O'Reilly logo
live online training icon Live Online training

Text Mining and Sentiment Analysis in R

An introduction to text analysis for effective, data-driven storytelling

Aleszu Bajak

This course will allow participants to develop fluency in the techniques and applications of textual analysis by training them in easy-to-use open-source tools and scalable, replicable methodologies that will make them stronger data scientists and more thoughtful communicators.

Using RStudio and several engaging and topical datasets sourced from politics, social science, and social media, this course will introduce techniques for collecting, wrangling, mining and analyzing text data. The course will also have participants derive and communicate insights based on their textual analysis using a set of data visualization methods. The techniques that will be used include n-gram analysis, sentiment analysis, and part-of-speech analysis.

What you'll learn-and how you can apply it

By the end of this live, hands-on, online course, you’ll understand:

  • The techniques and applications of textual analysis
  • How to convert unstructured text from political science, data journalism, social science, and social media into data
  • Techniques like n-gram analysis, sentiment analysis and parts-of-speech analysis

And you’ll be able to:

  • Ingest various text formats into RStudio
  • Wrangle and analyze that text
  • Visualize and communicate insights about those textual data

This training course is for you because...

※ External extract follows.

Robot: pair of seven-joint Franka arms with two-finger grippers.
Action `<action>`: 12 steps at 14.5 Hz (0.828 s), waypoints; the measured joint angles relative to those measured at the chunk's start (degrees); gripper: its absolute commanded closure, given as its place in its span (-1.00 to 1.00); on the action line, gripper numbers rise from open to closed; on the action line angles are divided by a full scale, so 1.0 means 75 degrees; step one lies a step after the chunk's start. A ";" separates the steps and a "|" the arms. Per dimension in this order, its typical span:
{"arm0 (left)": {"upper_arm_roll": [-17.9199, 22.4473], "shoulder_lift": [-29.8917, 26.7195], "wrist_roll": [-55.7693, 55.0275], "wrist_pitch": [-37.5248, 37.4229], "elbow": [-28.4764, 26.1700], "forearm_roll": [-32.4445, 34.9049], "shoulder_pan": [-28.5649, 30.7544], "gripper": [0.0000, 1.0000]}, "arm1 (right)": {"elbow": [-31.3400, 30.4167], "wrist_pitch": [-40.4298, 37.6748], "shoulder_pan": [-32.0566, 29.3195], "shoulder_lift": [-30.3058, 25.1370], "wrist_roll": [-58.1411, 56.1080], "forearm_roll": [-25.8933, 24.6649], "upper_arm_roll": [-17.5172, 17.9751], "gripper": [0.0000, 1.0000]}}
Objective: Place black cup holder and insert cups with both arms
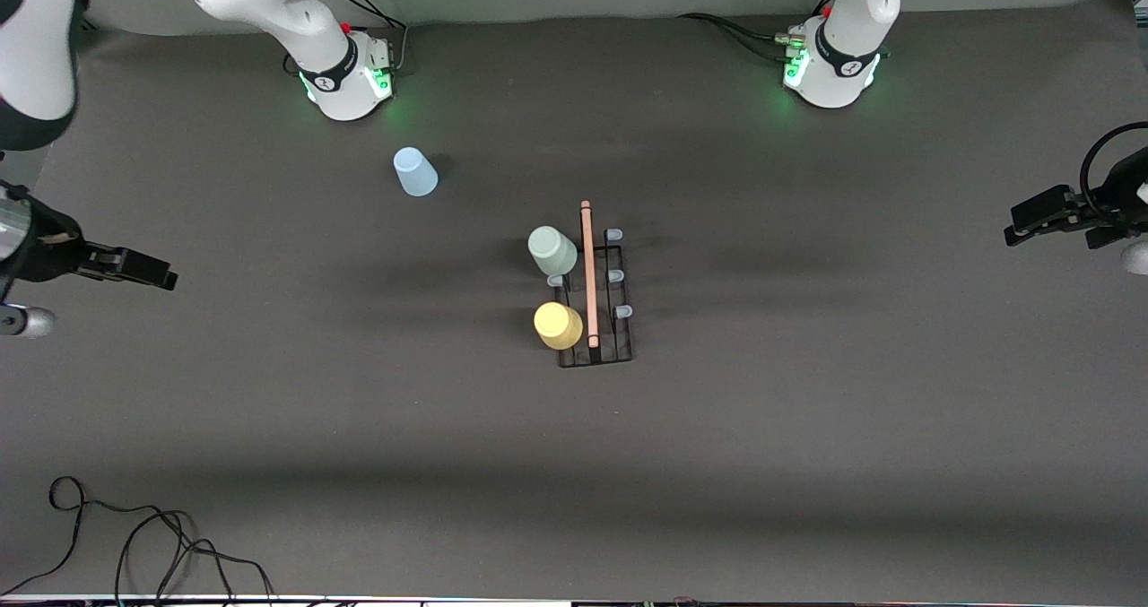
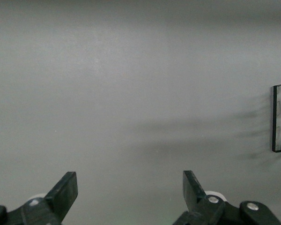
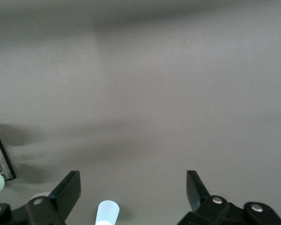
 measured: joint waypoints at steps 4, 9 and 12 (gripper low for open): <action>-0.0094 -0.0009 0.0038 0.0128 0.0019 0.0355 -0.0023 -1.00 | -0.0010 -0.0003 -0.1306 -0.0258 -0.0006 -0.0336 0.1463 -1.00; -0.0146 -0.0009 0.0049 0.0186 0.0012 0.0391 -0.0075 -1.00 | -0.0480 0.0121 -0.3048 -0.0725 -0.0007 -0.0736 0.3380 -1.00; -0.0146 -0.0008 0.0049 -0.0039 -0.0019 0.0402 -0.0088 -1.00 | -0.1277 0.0809 -0.3488 -0.1239 -0.0009 -0.0764 0.3879 -1.00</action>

  • You’re a data scientist or analyst looking to explore more text data
  • You work with social media and other qualitative, text-based data
  • You want to become an expert in textual analysis techniques like n-gram and sentiment analysis

Prerequisites

  • Basic knowledge of R and RStudio
  • Familiarity with standard R tidy methods (such as tidytext and dplyr)

Recommended preparation:

  • Download and install R, RStudio Desktop and the Github repo contents locally, if possible.
  • As an alternative, code examples and exercises will be provided through RStudio Cloud. If possible, sign up for a free account with RStudio Cloud. This is optional, but recommended for the best experience.

Recommended follow-up:

About your instructor

  • Aleszu Bajak is a lecturer and graduate programs manager at Northeastern University's School of Journalism, where he teaches courses and runs research on digital journalism, data reporting, and new media. He is the founding editor of Storybench.org, an under-the-hood guide to the future of digital storytelling, a faculty affiliate with Northeastern's Global Resilience Institute and the NU Lab for Texts, Maps, and Networks, and innovation lead for Northeastern’s Co-Laboratory for Data Impact.

    Bajak is a former Knight Science Journalism Fellow at M.I.T., radio producer for Science Friday and freelance reporter in Latin America. His writing has appeared in The Washington Post, M.I.T. Technology Review and Nature.

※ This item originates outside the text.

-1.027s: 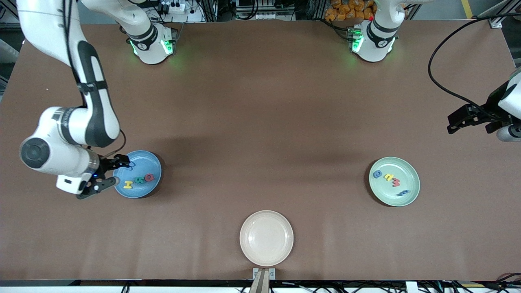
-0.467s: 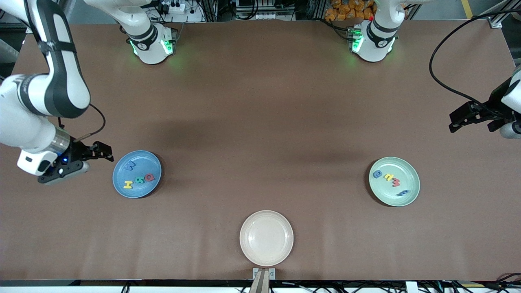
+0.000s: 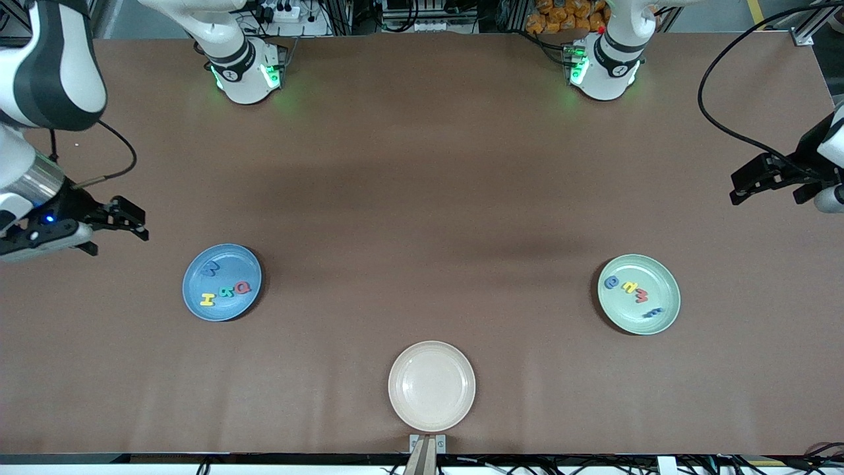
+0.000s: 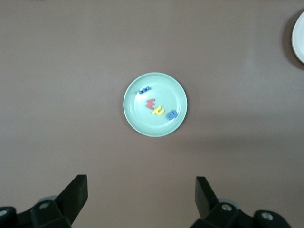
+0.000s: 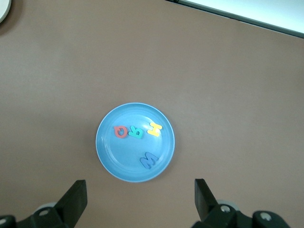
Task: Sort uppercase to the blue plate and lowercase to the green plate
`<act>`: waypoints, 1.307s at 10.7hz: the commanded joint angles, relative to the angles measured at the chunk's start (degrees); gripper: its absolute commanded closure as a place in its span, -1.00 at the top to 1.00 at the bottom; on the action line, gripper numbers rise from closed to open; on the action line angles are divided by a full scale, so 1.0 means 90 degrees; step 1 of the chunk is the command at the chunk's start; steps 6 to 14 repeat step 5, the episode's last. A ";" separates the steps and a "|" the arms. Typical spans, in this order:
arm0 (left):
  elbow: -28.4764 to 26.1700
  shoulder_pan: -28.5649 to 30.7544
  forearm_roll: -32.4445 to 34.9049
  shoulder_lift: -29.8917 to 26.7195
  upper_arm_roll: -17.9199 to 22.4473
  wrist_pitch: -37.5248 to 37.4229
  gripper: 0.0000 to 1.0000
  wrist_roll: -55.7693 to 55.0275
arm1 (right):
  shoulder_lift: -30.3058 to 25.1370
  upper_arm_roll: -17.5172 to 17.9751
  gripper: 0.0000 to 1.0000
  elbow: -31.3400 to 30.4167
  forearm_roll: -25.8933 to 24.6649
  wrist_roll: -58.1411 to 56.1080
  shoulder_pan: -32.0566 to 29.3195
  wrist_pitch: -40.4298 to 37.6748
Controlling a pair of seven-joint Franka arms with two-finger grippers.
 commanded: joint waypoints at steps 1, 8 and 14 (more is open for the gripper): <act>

    He has taught courses and led workshops on data storytelling at the Nieman Foundation for Journalism at Harvard University, Brandeis University, and Boston University's Storytelling with Data Bootcamp and has been invited to speak about digital journalism at the World Conference of Science Journalists in Seoul, South Korea; the European Science Journalists Conference in Toulouse, France; the National Association of Science Writers conference in San Antonio, Texas; the Power of Narrative Conference in Boston, Massachusetts; and the Iberoamerican Seminar of Science, Technology and Innovation Journalism in Querétaro, Mexico.

Schedule

The timeframes are only estimates and may vary according to how the class is progressing

Text as data and real-world applications (30 minutes)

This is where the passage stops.